Trade Alert: Independence Day for Spectra Energy Partners (SEP)
Editor’s Note: I’ll be taking the rest of the week off to attend a pickleball tournament (I know that sounds funny, but that’s really a thing), so I’m issuing this week’s Income Millionaire trade alert today.
Instead of selling a put this week, we are going to write a call against our recently assigned position in Spectra Energy Partners (NYSE: SEP) as described further below.
Five months ago, we sold a put option on SEP with a strike price of $35 that expired on June 15. Unfortunately, in between those dates Enbridge (NYSE: ENB), SEP’s corporate sponsor, announced its intention to acquire all of its MLPs, including SEP. That transaction as initially proposed would involve a stock swap that valued SEP at around $30.
That’s the bad news. We had no choice but to buy SEP last month at our strike price of $35 even though it was trading for about $5 less than that.
Now, the good news. Last week, the company that sponsors benchmark indexes for the energy sector, Alerian, announced the creation of two new MLP indexes, both of which include SEP. Combined with the price of oil surging above $74 last week, demand for energy companies is on the rise. Consequently, SEP opened this morning at $35.01, one penny above our cost basis.
If you don’t want to have money tied up in SEP, you can sell it now and essentially break even on this trade. But if you like its 8% yield and believe (as I do) that Enbridge will need to up the ante if it really wants to acquire SEP, then writing a covered call against this position is a good way to get a little more juice out of it.
Since this the first “covered call” option we are writing in this portfolio, I’ll go over a few of the basics so you can decide if this is something you’d like to do. When you sell a call option on a stock you presently own, you are exchanging its appreciation potential above the strike price in exchange for receiving option premium now. So, if you believe it is likely that SEP will be trading above $36.50 (option strike price plus minimum premium received as explained below) on September 21, 2018 (expiration date of premium), then you would not want to make this trade.
However, if you think it is unlikely that SEP will be trading above $36.50 ten weeks from now, then this trade makes sense.
How to Make the Trade:
- Trade: Sell to open the September 21, 2018, $35 Call on SEP.

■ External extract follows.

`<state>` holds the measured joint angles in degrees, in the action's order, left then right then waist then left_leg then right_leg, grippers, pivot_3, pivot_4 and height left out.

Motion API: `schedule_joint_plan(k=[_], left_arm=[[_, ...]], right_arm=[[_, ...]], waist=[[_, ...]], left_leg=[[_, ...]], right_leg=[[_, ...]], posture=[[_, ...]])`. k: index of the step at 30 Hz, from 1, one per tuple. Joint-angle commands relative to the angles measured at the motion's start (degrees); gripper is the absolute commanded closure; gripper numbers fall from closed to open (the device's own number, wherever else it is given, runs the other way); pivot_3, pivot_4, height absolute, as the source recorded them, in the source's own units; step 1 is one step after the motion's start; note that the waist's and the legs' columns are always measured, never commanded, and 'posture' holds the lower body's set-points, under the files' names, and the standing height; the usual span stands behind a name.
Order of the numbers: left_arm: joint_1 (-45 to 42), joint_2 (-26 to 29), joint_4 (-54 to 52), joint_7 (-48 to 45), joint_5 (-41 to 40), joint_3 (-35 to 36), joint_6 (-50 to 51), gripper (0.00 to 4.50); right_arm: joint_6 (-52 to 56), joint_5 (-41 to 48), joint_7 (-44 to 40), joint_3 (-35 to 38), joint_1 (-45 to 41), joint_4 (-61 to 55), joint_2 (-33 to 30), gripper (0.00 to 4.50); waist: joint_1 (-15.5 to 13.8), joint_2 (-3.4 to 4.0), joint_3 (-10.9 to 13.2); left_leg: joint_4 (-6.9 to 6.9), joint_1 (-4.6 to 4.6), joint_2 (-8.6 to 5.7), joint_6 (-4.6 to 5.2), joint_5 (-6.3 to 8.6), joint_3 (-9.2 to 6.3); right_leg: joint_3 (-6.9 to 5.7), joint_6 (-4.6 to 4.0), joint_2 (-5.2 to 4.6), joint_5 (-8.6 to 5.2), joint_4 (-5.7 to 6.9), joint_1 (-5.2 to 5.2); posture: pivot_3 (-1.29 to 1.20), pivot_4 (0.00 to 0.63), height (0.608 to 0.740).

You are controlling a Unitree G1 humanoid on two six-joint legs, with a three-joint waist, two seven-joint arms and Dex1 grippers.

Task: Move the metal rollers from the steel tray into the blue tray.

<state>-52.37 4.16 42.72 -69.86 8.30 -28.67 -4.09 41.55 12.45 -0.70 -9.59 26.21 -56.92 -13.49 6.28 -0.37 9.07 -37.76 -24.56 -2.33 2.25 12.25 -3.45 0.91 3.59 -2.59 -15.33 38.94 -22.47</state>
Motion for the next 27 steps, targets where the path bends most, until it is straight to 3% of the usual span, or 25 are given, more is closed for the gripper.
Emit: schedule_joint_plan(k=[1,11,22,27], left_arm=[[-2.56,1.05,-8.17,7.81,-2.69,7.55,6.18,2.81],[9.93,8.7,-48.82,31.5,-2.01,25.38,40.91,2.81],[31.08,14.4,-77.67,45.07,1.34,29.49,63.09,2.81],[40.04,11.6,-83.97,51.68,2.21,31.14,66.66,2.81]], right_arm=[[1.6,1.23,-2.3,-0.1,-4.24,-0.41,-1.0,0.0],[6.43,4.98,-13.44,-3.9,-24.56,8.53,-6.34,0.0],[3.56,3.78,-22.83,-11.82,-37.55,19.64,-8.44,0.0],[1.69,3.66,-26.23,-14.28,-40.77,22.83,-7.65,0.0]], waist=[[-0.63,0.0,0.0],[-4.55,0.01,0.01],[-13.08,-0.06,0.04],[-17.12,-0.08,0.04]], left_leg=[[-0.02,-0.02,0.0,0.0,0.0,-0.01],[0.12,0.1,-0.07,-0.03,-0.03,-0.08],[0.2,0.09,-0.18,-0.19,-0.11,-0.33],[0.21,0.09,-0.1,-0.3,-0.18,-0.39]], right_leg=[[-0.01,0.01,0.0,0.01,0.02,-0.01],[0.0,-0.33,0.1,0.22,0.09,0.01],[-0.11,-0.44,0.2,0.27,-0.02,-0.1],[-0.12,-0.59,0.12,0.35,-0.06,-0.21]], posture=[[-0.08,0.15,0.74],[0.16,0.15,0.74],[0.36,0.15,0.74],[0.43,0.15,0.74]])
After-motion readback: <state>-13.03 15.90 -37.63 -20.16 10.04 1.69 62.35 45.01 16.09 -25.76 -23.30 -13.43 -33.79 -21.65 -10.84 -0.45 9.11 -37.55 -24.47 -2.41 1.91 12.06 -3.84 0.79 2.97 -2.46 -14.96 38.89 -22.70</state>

- Allocation: Sell one call for every 100 shares you would be pleased to sell at $35 per share.
- Prices:
- Current Stock Price: $35.25
- Limit Order Price: a credit of $1.50 or more.

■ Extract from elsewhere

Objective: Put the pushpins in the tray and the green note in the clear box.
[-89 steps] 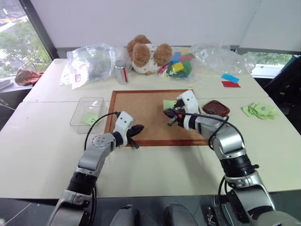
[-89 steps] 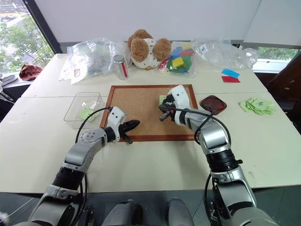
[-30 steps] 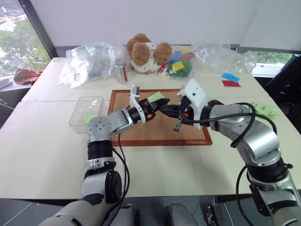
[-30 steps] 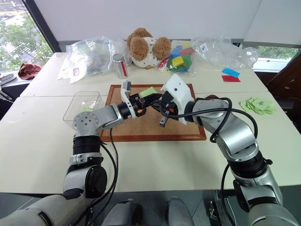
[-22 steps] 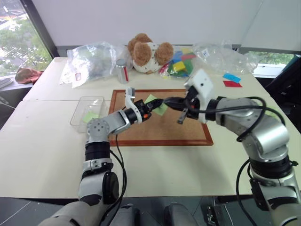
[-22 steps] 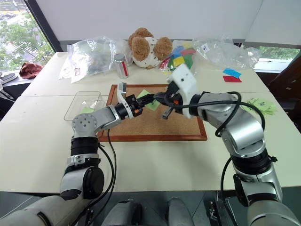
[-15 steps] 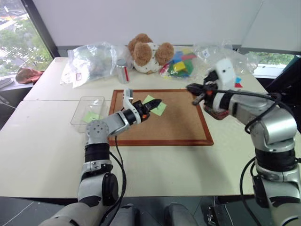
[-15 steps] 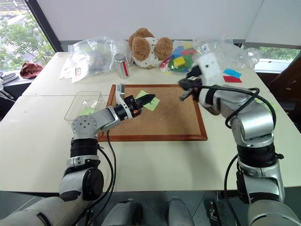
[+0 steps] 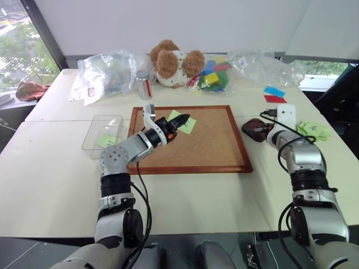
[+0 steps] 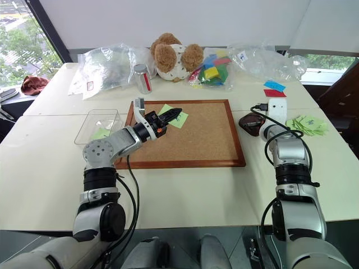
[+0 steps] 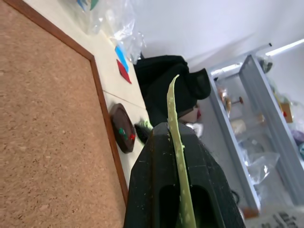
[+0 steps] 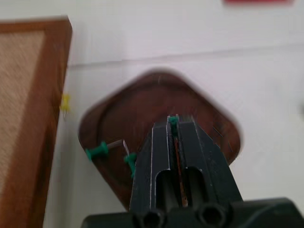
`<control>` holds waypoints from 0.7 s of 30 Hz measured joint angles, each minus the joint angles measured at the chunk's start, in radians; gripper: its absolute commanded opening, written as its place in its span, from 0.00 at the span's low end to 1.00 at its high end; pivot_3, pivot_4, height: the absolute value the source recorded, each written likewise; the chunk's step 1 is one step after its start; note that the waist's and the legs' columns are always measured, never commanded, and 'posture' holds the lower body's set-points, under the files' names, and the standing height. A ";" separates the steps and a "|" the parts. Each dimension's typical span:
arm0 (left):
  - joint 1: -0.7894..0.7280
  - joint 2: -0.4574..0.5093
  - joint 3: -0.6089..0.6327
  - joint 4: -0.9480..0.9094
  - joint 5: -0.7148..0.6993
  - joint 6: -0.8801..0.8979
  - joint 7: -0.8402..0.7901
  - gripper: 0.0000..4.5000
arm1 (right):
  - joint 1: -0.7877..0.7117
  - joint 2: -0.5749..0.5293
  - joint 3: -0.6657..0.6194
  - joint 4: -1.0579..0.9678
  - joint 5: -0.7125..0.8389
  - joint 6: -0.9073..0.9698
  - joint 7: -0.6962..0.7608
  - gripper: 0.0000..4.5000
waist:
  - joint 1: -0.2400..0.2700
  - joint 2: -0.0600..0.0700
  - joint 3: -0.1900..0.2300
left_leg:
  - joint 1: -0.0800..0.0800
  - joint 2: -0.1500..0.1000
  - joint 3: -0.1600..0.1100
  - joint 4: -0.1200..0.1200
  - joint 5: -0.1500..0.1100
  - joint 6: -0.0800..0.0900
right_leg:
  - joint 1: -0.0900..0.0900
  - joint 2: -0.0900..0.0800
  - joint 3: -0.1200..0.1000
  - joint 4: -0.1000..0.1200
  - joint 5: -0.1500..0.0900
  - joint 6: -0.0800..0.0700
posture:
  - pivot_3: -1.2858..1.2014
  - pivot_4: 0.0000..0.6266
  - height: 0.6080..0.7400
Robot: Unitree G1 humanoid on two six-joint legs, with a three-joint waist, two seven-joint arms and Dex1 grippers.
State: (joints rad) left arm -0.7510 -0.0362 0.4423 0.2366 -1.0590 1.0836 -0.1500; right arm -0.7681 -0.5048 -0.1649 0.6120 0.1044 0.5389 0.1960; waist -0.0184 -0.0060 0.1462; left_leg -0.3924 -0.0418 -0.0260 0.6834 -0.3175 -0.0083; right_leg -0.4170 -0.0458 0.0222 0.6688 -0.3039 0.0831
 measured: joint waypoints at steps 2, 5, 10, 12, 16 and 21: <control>0.003 -0.003 -0.001 -0.011 -0.002 -0.002 0.004 0.01 | -0.020 0.002 0.000 0.037 -0.001 -0.031 0.010 0.00 | 0.001 0.000 0.000 | 0.000 0.000 0.000 0.000 0.000 0.000 | 0.000 0.000 0.000 0.000 0.000 0.000 | 0.52 0.24 1.00; 0.011 -0.007 -0.003 -0.026 -0.010 -0.003 0.012 0.00 | -0.035 0.007 0.001 0.092 -0.002 -0.077 0.023 0.06 | 0.002 0.000 0.000 | 0.000 0.000 0.000 0.000 0.000 0.000 | 0.000 0.000 0.000 0.000 0.000 0.000 | 0.52 0.24 1.00; 0.031 -0.005 -0.004 -0.045 -0.021 -0.005 0.025 0.00 | -0.041 0.011 0.002 0.120 -0.002 -0.087 0.048 0.53 | 0.002 0.000 0.000 | 0.000 0.000 0.000 0.000 0.000 0.000 | 0.001 0.000 0.000 0.000 0.000 0.000 | 0.52 0.24 1.00; 0.031 -0.004 -0.004 -0.048 -0.021 -0.007 0.028 0.00 | -0.041 0.010 0.002 0.113 -0.002 -0.084 0.052 0.73 | 0.002 0.000 0.000 | 0.000 0.000 0.000 0.000 0.000 0.000 | 0.001 0.000 0.000 0.000 0.000 0.000 | 0.52 0.24 1.00; 0.031 0.007 -0.006 -0.063 -0.022 -0.020 0.033 0.00 | -0.037 0.008 0.000 0.045 0.001 -0.047 0.065 0.73 | 0.001 0.000 0.000 | 0.000 0.000 0.000 0.000 0.000 0.000 | 0.000 0.000 0.000 0.000 0.000 0.000 | 0.52 0.24 1.00; 0.033 0.025 -0.017 -0.095 -0.021 -0.048 0.033 0.00 | -0.027 -0.003 -0.006 -0.138 0.037 0.049 0.101 0.73 | 0.003 0.000 0.000 | 0.000 0.000 0.000 0.000 0.000 0.000 | 0.000 0.000 0.000 0.000 0.000 0.000 | 0.52 0.24 1.00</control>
State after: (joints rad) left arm -0.7185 -0.0108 0.4253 0.1417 -1.0801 1.0354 -0.1167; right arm -0.7948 -0.5079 -0.1704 0.4736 0.1419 0.5878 0.2967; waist -0.0151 -0.0059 0.1462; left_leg -0.3922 -0.0417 -0.0263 0.6835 -0.3175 -0.0084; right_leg -0.4167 -0.0457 0.0222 0.6688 -0.3040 0.0831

- Tell your broker: “I want to sell a covered call on Spectra Energy Partners (NYSE: SEP) stock. Specifically, I want to ‘sell to open’ one September $35 Call for a credit of $1.50 per share or more.” [Ed.note: was erroneously stated as October in original alert]
- Further Instructions Regarding the Trade:
- If the option price changes, you can adjust our recommended limit based on the midpoint of the bid/ask spread, which you should be able to see when entering the trade. Just make sure the potential credit is at least $1.50 per share or more.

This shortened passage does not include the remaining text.